Pull each line containing "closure" out of the listing below.
*** Begin section ***
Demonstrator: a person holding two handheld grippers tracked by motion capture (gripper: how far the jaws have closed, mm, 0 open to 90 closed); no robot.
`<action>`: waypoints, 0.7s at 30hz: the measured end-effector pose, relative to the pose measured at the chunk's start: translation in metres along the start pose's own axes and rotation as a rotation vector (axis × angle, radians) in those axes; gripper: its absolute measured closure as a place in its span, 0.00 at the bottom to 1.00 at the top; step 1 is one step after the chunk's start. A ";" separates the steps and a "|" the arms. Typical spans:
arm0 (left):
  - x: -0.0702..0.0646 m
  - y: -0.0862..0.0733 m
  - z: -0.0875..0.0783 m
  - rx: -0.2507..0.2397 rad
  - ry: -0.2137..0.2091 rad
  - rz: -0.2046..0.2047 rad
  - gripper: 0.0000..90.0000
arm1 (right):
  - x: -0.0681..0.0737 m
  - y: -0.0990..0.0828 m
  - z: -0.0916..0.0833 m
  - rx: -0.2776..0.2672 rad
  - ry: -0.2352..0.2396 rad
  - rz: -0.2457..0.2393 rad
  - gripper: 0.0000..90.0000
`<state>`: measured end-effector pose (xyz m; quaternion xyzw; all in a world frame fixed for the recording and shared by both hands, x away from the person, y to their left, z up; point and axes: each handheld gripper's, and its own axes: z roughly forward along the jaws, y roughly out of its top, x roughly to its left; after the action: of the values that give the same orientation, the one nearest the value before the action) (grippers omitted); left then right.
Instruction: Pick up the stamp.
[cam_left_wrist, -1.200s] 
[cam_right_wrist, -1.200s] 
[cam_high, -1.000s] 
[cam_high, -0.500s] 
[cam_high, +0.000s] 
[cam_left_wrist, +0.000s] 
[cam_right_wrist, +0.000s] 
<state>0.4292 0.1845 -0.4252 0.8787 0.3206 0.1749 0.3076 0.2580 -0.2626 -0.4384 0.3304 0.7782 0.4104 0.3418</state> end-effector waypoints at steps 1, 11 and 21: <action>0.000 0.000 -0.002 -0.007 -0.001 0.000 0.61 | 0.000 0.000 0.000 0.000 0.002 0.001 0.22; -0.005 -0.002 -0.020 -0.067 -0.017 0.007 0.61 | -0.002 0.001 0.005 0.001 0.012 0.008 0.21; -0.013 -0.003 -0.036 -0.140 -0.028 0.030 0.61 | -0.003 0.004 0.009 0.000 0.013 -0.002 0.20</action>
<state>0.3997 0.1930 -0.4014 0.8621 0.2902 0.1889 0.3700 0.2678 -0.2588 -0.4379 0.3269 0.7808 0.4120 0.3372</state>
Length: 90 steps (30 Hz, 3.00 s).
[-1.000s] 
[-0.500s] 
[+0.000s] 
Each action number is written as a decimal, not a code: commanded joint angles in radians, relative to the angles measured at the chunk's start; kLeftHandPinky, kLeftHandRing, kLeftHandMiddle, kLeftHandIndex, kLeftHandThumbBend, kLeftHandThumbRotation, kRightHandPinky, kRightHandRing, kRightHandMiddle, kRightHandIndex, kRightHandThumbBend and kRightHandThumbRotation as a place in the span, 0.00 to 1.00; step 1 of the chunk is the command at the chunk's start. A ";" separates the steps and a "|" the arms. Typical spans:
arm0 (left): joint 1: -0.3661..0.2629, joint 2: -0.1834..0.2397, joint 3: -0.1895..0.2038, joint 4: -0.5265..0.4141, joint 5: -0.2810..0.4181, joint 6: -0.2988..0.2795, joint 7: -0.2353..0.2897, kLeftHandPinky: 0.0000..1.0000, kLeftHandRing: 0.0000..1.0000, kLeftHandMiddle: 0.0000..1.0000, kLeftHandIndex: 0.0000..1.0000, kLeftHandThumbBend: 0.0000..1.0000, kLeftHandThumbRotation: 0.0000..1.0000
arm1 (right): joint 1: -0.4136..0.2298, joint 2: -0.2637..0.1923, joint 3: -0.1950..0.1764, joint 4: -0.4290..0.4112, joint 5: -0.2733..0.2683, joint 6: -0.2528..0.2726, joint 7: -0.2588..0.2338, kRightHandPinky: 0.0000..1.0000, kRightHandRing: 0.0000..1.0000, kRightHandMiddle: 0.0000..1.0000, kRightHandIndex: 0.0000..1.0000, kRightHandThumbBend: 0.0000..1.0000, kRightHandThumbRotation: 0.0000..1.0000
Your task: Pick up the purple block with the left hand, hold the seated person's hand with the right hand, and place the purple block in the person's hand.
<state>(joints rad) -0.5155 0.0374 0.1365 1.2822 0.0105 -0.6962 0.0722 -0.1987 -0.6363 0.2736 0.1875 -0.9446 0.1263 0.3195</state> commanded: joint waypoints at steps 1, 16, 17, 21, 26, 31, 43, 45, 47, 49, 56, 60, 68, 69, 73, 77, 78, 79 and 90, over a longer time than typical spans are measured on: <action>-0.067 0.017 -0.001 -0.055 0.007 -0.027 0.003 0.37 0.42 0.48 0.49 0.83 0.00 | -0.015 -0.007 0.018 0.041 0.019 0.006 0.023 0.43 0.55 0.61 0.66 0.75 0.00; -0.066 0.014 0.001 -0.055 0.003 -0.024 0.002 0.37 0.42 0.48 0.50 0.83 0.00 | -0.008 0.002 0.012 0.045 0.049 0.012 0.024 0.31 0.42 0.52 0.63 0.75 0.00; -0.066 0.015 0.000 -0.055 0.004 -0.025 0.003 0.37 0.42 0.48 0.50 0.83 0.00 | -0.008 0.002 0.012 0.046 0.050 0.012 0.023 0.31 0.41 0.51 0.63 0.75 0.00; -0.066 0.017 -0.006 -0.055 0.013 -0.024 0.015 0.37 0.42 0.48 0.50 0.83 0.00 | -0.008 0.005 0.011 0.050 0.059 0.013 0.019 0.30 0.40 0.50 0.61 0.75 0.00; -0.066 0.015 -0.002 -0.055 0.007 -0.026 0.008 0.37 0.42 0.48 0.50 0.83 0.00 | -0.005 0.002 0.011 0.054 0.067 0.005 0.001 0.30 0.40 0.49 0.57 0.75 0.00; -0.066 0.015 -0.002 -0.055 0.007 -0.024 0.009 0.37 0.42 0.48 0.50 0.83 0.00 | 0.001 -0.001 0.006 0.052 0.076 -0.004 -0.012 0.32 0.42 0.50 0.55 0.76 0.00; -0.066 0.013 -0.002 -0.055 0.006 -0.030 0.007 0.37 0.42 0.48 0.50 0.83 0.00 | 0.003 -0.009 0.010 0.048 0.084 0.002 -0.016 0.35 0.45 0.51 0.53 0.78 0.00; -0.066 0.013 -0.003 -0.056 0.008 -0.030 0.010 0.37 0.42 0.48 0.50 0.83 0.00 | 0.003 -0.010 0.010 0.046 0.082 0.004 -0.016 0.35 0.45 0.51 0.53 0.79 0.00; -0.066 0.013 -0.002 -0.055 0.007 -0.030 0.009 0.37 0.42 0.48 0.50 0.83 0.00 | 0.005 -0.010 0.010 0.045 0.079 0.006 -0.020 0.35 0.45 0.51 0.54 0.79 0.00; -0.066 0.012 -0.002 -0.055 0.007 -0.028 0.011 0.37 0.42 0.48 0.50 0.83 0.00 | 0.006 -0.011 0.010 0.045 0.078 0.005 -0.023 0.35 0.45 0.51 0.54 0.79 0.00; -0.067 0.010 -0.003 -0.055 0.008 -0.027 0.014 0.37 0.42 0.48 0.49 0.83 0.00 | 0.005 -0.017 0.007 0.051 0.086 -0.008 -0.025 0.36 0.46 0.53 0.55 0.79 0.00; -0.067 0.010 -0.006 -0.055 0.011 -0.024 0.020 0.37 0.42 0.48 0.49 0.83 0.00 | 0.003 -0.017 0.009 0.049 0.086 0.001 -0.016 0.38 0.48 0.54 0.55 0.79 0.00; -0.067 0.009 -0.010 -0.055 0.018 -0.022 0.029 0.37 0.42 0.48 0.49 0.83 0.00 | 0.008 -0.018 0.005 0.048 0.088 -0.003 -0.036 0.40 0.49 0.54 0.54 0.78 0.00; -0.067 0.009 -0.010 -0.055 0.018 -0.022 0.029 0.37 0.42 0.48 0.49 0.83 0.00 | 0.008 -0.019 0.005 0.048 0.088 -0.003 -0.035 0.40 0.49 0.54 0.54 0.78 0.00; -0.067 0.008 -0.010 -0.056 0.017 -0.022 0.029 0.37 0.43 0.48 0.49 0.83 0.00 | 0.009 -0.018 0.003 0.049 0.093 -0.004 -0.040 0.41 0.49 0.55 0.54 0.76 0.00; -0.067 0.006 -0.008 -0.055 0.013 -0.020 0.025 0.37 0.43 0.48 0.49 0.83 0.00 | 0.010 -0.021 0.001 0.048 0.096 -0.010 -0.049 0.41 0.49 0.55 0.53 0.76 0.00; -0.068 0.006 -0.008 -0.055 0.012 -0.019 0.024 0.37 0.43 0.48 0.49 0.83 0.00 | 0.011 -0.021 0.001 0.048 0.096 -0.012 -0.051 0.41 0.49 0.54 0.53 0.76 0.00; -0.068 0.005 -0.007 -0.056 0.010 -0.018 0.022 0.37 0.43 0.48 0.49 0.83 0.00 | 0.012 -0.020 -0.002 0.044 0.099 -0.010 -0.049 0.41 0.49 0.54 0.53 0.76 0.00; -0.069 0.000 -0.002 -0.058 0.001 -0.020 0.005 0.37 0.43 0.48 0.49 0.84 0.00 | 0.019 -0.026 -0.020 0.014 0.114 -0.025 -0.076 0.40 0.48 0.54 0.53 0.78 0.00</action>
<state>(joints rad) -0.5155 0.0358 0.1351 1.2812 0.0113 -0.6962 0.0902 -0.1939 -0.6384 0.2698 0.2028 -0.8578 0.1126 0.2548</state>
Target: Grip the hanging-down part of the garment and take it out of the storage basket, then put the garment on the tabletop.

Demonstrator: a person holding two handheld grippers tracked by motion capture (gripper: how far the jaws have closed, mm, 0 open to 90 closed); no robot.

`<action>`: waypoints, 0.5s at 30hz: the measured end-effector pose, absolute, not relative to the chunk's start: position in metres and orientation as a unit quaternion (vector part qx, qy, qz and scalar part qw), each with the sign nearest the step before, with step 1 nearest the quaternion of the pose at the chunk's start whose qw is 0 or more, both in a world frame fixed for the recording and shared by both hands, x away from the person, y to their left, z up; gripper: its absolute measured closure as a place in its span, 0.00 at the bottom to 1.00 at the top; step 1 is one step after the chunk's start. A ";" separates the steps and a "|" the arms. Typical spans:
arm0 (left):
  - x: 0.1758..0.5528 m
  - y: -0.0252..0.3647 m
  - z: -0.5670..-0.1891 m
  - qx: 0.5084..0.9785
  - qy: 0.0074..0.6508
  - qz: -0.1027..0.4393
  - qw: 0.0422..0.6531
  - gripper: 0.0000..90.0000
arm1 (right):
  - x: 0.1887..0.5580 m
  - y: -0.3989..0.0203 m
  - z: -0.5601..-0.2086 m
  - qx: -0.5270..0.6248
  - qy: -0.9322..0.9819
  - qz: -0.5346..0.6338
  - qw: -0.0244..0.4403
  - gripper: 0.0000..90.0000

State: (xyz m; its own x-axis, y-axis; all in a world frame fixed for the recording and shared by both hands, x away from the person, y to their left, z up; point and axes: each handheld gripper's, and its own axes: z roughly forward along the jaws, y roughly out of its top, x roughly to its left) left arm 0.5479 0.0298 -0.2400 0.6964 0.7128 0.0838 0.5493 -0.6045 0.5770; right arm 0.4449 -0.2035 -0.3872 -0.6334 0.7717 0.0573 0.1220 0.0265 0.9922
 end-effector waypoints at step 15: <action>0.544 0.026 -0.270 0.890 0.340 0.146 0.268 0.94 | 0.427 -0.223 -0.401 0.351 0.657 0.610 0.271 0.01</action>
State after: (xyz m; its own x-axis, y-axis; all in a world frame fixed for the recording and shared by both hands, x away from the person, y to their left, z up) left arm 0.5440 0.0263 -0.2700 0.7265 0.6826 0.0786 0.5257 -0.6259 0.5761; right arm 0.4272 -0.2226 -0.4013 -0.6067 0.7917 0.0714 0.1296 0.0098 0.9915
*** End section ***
- _RESPONSE TO THE EXERCISE_
`<action>`: waypoints, 0.7s at 30hz: the measured end-effector pose, relative to the pose measured at the chunk's start: translation in metres along the start pose's own axes and rotation as a rotation vector (axis × angle, radians) in those axes; gripper: its absolute measured closure as a place in its span, 0.00 at the bottom to 1.00 at the top; step 1 is one step after the chunk's start. A ";" separates the steps and a "|" the arms. Typical spans:
`<action>`: waypoints, 0.5s at 30hz: the measured end-effector pose, absolute, not relative to the chunk's start: position in metres and orientation as a unit quaternion (vector part qx, qy, qz and scalar part qw), each with the sign nearest the step before, with step 1 nearest the quaternion of the pose at the chunk's start whose qw is 0 or more, both in a world frame fixed for the recording and shared by both hands, x away from the person, y to their left, z up; gripper: its absolute measured closure as a place in its span, 0.00 at the bottom to 1.00 at the top; step 1 is one step after the chunk's start. A ";" separates the steps and a "|" the arms. Typical spans:

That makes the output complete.